=== Section Start ===

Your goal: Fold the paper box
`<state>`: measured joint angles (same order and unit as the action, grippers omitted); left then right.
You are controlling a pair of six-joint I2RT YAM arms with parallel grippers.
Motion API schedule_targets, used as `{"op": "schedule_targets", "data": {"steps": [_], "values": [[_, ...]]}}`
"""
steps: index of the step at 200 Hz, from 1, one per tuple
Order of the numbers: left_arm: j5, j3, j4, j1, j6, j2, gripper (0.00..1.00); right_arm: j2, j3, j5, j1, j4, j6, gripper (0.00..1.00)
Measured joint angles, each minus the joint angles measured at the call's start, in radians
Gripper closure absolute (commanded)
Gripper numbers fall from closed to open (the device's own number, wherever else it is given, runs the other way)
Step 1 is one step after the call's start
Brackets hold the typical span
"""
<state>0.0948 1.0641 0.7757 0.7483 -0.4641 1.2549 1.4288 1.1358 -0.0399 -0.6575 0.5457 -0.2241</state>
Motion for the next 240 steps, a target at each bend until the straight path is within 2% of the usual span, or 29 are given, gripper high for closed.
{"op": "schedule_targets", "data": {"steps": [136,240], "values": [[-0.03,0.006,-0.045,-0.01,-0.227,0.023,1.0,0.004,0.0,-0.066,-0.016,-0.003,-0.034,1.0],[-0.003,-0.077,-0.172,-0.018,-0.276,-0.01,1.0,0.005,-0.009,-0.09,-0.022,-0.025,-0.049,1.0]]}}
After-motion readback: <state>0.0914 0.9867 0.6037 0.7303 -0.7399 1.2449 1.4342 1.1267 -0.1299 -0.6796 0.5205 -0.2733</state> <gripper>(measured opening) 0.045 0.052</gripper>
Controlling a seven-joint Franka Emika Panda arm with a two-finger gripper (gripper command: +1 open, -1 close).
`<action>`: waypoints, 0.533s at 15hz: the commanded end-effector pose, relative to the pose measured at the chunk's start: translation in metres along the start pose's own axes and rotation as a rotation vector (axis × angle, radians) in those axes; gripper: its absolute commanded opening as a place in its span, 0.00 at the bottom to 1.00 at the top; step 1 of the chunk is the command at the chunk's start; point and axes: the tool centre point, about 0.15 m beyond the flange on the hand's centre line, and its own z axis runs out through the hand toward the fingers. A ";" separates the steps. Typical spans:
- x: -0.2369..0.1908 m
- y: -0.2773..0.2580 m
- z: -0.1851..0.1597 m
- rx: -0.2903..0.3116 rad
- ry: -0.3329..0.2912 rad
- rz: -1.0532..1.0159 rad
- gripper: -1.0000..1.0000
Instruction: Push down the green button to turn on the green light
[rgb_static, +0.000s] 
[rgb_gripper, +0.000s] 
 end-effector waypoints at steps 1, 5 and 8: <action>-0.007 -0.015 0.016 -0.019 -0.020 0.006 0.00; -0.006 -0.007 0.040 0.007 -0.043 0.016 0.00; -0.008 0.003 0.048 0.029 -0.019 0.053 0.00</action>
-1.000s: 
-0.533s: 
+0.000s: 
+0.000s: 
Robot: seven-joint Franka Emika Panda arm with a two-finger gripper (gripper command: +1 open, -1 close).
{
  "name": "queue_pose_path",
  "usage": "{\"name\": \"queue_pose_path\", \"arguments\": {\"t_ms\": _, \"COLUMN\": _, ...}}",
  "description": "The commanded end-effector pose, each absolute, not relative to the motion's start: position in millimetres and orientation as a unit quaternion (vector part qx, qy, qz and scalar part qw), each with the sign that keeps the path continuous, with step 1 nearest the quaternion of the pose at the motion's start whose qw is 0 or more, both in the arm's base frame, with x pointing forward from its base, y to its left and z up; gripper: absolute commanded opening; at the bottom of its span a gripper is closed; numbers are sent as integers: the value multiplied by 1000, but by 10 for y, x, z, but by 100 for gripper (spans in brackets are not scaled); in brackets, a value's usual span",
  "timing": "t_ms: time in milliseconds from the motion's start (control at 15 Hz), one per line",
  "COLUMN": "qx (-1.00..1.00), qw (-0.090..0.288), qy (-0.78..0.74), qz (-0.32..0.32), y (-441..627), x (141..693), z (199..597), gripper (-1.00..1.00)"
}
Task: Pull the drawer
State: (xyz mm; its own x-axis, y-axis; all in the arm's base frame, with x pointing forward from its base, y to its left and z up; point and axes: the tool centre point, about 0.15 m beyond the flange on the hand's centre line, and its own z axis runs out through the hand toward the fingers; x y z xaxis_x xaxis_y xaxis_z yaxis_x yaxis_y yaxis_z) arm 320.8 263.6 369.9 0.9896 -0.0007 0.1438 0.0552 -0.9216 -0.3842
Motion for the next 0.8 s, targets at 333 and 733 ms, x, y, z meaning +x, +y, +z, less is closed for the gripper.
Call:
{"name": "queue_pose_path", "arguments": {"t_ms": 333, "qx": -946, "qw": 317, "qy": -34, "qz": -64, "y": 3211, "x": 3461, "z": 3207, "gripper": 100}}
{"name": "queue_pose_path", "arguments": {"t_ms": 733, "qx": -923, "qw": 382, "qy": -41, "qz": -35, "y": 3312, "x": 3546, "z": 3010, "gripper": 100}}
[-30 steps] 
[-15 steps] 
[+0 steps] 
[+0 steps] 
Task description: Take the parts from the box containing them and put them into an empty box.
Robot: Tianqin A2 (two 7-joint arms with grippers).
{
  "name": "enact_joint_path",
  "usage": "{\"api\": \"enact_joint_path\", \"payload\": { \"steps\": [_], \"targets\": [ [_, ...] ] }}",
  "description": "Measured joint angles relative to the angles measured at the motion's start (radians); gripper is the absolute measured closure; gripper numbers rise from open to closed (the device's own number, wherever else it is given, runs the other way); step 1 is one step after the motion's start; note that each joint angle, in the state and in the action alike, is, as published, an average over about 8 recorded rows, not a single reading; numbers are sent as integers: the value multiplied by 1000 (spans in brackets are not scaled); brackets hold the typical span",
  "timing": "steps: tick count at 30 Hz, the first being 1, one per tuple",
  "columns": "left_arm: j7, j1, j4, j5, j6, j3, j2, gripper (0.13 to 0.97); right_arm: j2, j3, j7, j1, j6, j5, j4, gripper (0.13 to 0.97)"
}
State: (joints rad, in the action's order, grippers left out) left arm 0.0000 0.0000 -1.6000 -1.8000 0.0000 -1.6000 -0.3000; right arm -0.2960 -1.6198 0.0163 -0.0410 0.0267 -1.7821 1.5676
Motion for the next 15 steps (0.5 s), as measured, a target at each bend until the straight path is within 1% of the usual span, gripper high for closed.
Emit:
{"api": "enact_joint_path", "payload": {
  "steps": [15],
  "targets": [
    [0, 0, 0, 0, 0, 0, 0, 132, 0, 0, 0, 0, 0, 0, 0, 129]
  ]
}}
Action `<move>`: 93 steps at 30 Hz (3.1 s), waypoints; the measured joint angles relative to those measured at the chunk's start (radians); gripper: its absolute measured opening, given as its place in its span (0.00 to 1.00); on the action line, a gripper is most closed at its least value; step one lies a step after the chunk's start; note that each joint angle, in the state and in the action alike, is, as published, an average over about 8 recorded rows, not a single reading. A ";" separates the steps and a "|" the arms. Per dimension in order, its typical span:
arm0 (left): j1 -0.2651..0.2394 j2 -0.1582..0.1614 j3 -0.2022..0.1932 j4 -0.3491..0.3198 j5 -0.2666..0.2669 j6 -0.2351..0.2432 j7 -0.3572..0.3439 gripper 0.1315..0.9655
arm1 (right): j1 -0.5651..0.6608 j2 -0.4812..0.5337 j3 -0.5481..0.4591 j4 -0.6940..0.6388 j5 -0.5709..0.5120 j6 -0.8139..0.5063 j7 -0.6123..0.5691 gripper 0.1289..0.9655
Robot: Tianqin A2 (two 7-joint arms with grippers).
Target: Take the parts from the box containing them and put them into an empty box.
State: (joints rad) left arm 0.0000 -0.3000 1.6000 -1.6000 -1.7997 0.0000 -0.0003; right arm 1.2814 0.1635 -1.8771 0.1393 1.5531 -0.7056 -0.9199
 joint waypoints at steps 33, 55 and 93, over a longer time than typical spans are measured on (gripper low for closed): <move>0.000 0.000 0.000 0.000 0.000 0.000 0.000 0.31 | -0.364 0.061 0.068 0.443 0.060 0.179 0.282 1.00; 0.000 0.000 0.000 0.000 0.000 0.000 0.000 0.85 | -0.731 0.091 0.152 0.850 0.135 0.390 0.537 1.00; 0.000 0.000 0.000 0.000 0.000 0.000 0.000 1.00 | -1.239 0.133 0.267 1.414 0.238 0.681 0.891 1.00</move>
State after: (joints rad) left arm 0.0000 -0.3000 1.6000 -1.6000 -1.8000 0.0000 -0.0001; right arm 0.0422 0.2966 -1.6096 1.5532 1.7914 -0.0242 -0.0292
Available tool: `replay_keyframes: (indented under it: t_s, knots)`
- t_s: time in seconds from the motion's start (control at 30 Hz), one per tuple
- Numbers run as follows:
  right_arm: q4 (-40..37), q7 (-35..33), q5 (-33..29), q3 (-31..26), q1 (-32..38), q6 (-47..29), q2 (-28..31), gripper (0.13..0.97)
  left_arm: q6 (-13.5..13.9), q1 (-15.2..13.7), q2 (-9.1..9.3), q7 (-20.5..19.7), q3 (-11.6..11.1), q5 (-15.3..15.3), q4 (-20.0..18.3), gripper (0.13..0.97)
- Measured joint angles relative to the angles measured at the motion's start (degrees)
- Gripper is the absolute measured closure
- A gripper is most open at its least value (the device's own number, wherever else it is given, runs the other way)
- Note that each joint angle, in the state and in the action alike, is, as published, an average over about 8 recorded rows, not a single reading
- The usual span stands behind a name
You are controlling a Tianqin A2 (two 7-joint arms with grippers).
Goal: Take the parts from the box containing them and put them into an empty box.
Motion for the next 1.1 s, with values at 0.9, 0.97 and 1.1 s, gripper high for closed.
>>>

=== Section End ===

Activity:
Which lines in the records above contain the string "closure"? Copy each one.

Response below:
Gripper closure absolute (commanded)
  "description": "Measured joint angles relative to the angles measured at the motion's start (radians); gripper is the absolute measured closure; gripper numbers rise from open to closed (the device's own number, wherever else it is given, runs the other way); step 1 is one step after the motion's start; note that each joint angle, in the state and in the action alike, is, as published, an average over about 8 recorded rows, not a single reading; numbers are sent as integers: the value multiplied by 1000 (spans in brackets are not scaled); brackets hold the typical span",
- Gripper is the absolute measured closure

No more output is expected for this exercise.